- 1. 准备工作
- 1.1 active mysql查看
- 1.2 mysql数据情况
- 1.3 全量数据导出
- 1.4 数据库的数据更新
- 2. canal.deploy配置修改
- 2.2 删除conf/example,建立新的example实例
- 3. 同步代码的开发
- 3.1 重复测试的脚本
- 3.2 scala同步代码
- 3.2.1 db1_tables.txt
- 3.2.2 etl.properties
- 3.2.3 launch.properties
- 3.2.4 logback.xml
- 3.2.5 MysqlConnectPool
- 3.2.6 Postgres_etl.scala
- 3.2.7 Mysql_postgres_datatype
- 3.2.8 PostgresConnectPool
- 3.2.9 Sync_launch.scala
- 3.3 代码启动顺序
- 3.4 postgresql数据库结果
canal高可用和mysql节点自动切换的部署,可以参考我的这篇文章
1. 准备工作 1.1 active mysql查看因为我们部署了mysql节点自动切换,我们需要查看现在同步的是哪一台mysql服务器
- 先查看example_db1实例运行的服务器
[zk: canal1:2181,canal2:2181,canal3:2181(CONNECTED) 4]
[zk: canal1:2181,canal2:2181,canal3:2181(CONNECTED) 4] get /otter/canal/destinations/example_db1/running
{"active":true,"address":"192.168.23.31:11111"}
[zk: canal1:2181,canal2:2181,canal3:2181(CONNECTED) 5]

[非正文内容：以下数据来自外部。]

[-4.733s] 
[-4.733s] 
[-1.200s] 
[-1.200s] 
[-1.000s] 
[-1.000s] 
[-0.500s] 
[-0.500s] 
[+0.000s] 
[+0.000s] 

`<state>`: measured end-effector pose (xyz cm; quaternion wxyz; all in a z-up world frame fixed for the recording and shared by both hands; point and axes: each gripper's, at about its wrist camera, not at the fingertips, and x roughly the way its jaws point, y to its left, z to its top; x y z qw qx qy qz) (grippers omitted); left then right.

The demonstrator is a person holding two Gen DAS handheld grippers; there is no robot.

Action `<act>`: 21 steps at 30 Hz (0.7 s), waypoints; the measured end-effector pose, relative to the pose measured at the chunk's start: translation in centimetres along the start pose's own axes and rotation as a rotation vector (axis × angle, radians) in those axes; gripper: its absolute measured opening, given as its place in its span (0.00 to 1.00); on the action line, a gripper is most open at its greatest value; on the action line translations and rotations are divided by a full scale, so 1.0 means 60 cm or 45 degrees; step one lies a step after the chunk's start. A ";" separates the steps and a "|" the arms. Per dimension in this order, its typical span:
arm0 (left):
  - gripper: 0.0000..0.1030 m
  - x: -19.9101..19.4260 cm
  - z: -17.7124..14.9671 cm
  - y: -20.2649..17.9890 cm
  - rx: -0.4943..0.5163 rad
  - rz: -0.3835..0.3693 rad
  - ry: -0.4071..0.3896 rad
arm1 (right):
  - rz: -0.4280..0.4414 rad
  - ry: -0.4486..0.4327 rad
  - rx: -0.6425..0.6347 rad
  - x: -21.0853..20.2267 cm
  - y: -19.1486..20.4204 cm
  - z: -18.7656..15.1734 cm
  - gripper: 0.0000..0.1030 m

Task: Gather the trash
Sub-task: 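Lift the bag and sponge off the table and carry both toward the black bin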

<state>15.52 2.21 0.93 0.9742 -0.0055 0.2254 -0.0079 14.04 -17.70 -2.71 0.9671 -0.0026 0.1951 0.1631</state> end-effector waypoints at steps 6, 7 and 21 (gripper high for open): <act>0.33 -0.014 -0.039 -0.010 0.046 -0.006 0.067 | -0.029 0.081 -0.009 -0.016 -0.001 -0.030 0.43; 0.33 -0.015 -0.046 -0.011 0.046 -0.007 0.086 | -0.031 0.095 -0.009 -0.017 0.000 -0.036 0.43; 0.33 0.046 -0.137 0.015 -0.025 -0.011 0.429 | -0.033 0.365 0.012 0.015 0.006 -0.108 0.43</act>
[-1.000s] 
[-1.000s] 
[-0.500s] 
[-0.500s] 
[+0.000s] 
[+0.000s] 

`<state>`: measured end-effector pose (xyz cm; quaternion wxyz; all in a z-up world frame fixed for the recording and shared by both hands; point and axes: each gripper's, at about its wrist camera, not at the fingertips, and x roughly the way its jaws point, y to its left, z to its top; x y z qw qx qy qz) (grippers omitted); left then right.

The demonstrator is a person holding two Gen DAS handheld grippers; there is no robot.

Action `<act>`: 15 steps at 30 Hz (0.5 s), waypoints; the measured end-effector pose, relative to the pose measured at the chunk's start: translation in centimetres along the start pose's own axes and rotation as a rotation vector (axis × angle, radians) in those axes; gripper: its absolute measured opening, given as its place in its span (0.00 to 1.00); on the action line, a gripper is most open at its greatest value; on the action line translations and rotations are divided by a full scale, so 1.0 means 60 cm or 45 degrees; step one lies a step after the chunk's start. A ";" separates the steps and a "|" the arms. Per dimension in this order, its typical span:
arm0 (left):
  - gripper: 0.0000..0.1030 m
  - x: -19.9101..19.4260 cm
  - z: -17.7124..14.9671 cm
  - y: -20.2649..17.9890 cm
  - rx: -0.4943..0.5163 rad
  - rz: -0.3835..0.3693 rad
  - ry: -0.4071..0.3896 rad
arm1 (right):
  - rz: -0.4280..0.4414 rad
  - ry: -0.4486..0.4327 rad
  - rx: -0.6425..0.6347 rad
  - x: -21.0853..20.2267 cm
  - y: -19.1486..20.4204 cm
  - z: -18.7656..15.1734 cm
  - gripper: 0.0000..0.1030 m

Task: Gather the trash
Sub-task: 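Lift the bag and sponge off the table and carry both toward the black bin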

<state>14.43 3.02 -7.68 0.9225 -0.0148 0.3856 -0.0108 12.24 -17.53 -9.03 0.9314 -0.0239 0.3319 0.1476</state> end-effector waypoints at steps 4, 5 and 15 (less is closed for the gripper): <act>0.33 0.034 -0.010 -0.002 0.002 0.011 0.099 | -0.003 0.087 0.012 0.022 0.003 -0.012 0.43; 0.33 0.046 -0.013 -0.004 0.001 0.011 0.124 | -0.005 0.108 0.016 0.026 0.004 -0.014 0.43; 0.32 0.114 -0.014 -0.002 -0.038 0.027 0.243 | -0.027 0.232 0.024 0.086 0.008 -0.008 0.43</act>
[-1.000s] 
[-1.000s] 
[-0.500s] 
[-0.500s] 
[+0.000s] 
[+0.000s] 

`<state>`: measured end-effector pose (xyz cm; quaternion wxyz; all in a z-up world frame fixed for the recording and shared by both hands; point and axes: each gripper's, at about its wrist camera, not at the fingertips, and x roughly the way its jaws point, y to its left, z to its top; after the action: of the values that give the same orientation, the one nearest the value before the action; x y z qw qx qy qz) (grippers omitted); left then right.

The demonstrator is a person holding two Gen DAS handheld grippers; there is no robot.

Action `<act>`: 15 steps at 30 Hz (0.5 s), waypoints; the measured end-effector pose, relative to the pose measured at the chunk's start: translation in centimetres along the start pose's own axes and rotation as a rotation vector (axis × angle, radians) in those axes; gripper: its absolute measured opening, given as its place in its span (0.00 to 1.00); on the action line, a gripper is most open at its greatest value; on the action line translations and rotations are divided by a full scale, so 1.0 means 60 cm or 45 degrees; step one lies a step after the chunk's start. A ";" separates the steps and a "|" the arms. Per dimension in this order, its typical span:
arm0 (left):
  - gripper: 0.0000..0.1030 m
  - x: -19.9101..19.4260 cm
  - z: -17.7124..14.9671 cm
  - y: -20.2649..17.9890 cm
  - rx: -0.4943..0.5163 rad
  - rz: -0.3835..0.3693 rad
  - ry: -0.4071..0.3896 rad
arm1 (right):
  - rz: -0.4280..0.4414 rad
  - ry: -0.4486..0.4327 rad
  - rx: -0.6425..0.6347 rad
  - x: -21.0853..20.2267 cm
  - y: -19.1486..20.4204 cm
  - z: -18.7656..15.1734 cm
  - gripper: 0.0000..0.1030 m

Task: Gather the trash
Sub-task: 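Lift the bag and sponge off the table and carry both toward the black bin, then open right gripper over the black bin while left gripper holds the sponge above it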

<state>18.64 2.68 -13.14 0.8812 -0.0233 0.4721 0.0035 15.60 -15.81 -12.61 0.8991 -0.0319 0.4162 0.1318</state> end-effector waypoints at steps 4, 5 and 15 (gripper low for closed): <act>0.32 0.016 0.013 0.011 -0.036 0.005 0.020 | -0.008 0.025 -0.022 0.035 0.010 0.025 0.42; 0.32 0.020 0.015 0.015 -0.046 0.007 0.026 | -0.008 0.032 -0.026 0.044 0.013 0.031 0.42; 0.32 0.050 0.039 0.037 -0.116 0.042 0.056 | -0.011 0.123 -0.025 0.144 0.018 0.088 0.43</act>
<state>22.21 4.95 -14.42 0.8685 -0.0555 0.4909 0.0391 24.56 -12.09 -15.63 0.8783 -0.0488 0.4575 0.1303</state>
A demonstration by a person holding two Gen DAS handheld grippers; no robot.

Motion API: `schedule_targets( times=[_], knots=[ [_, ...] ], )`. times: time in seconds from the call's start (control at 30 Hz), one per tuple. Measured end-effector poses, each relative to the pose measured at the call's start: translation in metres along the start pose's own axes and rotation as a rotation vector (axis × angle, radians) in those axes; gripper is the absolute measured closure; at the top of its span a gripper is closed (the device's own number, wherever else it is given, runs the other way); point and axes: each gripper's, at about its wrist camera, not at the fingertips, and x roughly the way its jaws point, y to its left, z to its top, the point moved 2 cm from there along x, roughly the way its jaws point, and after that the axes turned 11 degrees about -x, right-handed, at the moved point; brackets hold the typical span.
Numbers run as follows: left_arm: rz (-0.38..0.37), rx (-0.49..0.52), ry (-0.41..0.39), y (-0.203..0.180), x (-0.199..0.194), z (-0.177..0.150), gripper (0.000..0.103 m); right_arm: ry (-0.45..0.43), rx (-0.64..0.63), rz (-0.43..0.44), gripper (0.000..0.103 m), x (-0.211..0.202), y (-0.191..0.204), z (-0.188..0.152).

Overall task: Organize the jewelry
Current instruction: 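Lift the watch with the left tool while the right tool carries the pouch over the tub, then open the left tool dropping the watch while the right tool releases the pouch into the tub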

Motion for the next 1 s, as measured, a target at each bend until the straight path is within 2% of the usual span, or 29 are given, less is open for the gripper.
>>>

可以看到example_db1实例运行在canal1上
- 然后我们查看canal1的example_db1日志
[root@canal1 example_db1]#
[root@canal1 example_db1]# pwd
/root/canal.deployer-1.1.5/logs/example_db1
[root@canal1 example_db1]#
[root@canal1 example_db1]# tail example_db1.log
......省略部分......
2021-07-29 04:16:13.461 [destination = example_db1 , address = canal2/192.168.23.32:3306 , EventParser] WARN c.a.o.c.p.inbound.mysql.rds.RdsBinlogEventParserProxy - prepare to find start position mysql-bin.000026:4:1627458457000
2021-07-29 04:16:14.278 [destination = example_db1 , address = canal2/192.168.23.32:3306 , EventParser] WARN c.a.o.c.p.inbound.mysql.rds.RdsBinlogEventParserProxy - ---> find start position successfully, EntryPosition[included=false,journalName=mysql-bin.000026,position=4,serverId=2,gtid=,timestamp=1627458457000] cost : 877ms , the next step is binlog dump
[root@canal1 example_db1]#
可以看到当前active的mysql为canal2
1.2 mysql数据情况[root@canal2 ~]# mysql -u root -pRoot_123
mysql: [Warning] Using a password on the command line interface can be insecure.
Welcome to the MySQL monitor. Commands end with ; or \g.
Your MySQL connection id is 22
Server version: 8.0.25 MySQL Community Server - GPL
Copyright (c) 2000, 2021, Oracle and/or its affiliates.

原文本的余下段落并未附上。